NO WRITER ATTRIBUTED

We invite all men in the University to submit communications on subjects of timely interest. The CRIMSON is not, however, responsible for the sentiments expressed in such communications as may be printed.

To the Editors of the CRIMSON:

The CRIMSON editorial for Friday of last week concerning hospitality to visiting teams prompts me to write a word or two about the friendliness with which Cornell entertained our second crew at Ithaca.

The manager met them at the station and after taking complete charge of their baggage, conducted them to the hotel. After breakfast the manager, assisted by one or two others of the "rowing staff" at Cornell, took them to the campus, showed them through the most interesting of the buildings, and introduced them in one of the fraternities. When the Harvard crew went to the boat-house in the afternoon, they found that ten or a dozen Cornell men had preceded them and had carried their shell from the car to the boat-house, and that the men against whom they were to row had given up their own lockers that the visitors might have a place to hang their clothing.

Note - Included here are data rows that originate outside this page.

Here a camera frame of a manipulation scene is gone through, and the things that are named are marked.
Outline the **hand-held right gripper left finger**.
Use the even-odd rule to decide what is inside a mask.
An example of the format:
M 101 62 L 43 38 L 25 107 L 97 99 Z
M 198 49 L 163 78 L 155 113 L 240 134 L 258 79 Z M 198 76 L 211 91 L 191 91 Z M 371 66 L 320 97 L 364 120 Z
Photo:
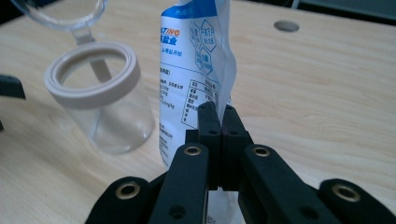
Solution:
M 195 130 L 187 130 L 185 143 L 199 143 L 208 148 L 208 187 L 217 190 L 220 172 L 221 128 L 213 102 L 206 102 L 198 106 L 198 121 Z

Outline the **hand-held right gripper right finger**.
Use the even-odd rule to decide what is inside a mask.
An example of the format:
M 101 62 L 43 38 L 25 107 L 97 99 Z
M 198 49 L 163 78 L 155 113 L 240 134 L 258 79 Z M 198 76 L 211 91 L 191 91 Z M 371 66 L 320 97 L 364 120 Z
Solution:
M 236 109 L 226 106 L 222 121 L 221 187 L 225 191 L 238 191 L 243 175 L 241 156 L 252 139 Z

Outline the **white and blue bag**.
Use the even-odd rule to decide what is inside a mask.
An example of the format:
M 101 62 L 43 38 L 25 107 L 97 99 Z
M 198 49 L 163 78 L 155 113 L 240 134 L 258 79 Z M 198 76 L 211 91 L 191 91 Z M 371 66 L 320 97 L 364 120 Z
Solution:
M 236 60 L 229 43 L 230 0 L 179 0 L 161 15 L 159 150 L 166 167 L 198 124 L 198 106 L 231 102 Z

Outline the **clear jar with hinged lid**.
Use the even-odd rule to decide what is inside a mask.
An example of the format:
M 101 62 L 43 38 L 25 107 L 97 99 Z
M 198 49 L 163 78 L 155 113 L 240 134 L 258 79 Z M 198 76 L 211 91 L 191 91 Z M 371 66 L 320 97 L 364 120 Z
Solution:
M 133 49 L 97 42 L 91 27 L 107 0 L 10 0 L 22 13 L 51 29 L 69 32 L 77 47 L 55 59 L 44 83 L 91 144 L 107 153 L 141 147 L 155 120 Z

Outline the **grey round table grommet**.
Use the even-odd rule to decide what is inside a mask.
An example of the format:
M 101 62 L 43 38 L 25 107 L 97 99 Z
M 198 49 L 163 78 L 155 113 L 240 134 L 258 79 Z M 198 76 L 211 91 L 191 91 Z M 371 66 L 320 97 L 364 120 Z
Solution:
M 282 32 L 294 33 L 300 29 L 300 26 L 294 21 L 276 21 L 274 27 Z

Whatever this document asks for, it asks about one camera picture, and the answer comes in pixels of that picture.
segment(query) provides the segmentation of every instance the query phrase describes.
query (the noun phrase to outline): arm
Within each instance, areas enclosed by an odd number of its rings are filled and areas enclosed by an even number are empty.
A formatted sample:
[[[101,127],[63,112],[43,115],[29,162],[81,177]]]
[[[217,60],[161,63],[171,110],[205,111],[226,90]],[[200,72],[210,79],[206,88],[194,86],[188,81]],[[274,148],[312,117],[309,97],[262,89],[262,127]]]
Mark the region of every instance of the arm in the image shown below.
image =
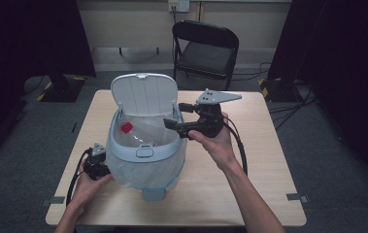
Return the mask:
[[[284,232],[280,221],[268,207],[244,173],[235,157],[227,128],[211,139],[191,130],[189,137],[202,144],[227,178],[248,232]]]
[[[77,181],[77,187],[71,202],[66,207],[63,213],[62,219],[56,226],[55,233],[60,232],[74,232],[75,225],[78,221],[78,217],[81,215],[84,205],[86,205],[99,188],[112,179],[112,175],[109,174],[98,181],[92,180],[88,174],[84,173],[84,161],[80,167],[80,176]]]

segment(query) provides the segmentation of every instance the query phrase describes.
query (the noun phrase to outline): chair backrest
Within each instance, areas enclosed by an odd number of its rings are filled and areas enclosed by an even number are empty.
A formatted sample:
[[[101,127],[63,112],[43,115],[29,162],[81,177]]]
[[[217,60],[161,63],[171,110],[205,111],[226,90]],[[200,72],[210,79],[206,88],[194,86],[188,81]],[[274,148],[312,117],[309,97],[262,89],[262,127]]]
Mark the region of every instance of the chair backrest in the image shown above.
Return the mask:
[[[228,49],[238,49],[238,37],[231,30],[208,23],[183,20],[175,23],[172,33],[178,39]]]

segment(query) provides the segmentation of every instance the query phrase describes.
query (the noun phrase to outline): electrical outlet
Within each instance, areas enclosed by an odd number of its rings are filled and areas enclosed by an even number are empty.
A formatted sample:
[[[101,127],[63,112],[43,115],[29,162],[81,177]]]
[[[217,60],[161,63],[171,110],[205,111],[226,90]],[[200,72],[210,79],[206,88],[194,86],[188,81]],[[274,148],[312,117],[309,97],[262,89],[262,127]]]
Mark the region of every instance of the electrical outlet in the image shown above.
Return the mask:
[[[175,8],[175,12],[177,12],[179,6],[180,0],[168,0],[168,12],[173,12],[173,8]]]
[[[189,12],[189,0],[168,0],[168,11]]]
[[[179,12],[189,12],[189,0],[180,0]]]

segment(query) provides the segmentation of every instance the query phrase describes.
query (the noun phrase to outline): black chair
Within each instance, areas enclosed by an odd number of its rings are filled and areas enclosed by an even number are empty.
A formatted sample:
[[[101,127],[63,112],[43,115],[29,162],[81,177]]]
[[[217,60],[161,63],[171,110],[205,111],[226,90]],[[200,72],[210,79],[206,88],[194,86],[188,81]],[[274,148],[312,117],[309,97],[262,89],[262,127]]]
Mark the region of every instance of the black chair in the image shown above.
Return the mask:
[[[183,20],[172,28],[175,40],[174,80],[177,71],[226,80],[229,89],[238,55],[238,37],[229,29],[198,21]],[[180,41],[188,41],[184,50]]]

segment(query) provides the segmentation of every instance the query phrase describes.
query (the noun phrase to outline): forearm
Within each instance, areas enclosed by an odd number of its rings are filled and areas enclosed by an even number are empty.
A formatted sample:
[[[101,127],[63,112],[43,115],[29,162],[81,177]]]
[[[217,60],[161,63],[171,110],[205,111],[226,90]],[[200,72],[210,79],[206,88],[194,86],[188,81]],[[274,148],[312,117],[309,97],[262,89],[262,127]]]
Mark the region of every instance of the forearm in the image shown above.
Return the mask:
[[[235,195],[248,232],[284,232],[281,223],[256,191],[238,162],[222,171]]]
[[[71,202],[63,213],[62,219],[56,226],[55,233],[72,233],[75,230],[75,225],[77,224],[78,217],[81,214],[82,206],[77,203]]]

At the "Regatta Concert" that evening, given by the Cornell glee and mandolin clubs, a box was reserved for the visiting crew, and "Fair Harvard" was one of the numbers on the program. Shortly after breakfast the next morning, the manager appeared at the hotel with a drag and four horses, and invited the entire squad of twelve Harvard men to drive with him along the shores of Lake Cayuga, and in the afternoon special seats were reserved for them at the Pennsylvania-Cornell ball game. Immediately after the race the Cornell men aided those whom they had just defeated in getting their shell from the boat-house back into the car, and stayed with them, eager to be of any assistance, until their train was made up.

These are facts which speak for themselves. The contest was friendly from the start, and when it was over, there was neither condescension from Cornell nor bitterness from Harvard. If we are as broad-minded here at Harvard as our ideals would have us, we cannot fail to profit by the gentlemanly example of the men at Cornell who have proved themselves such excellent hosts. SENIOR.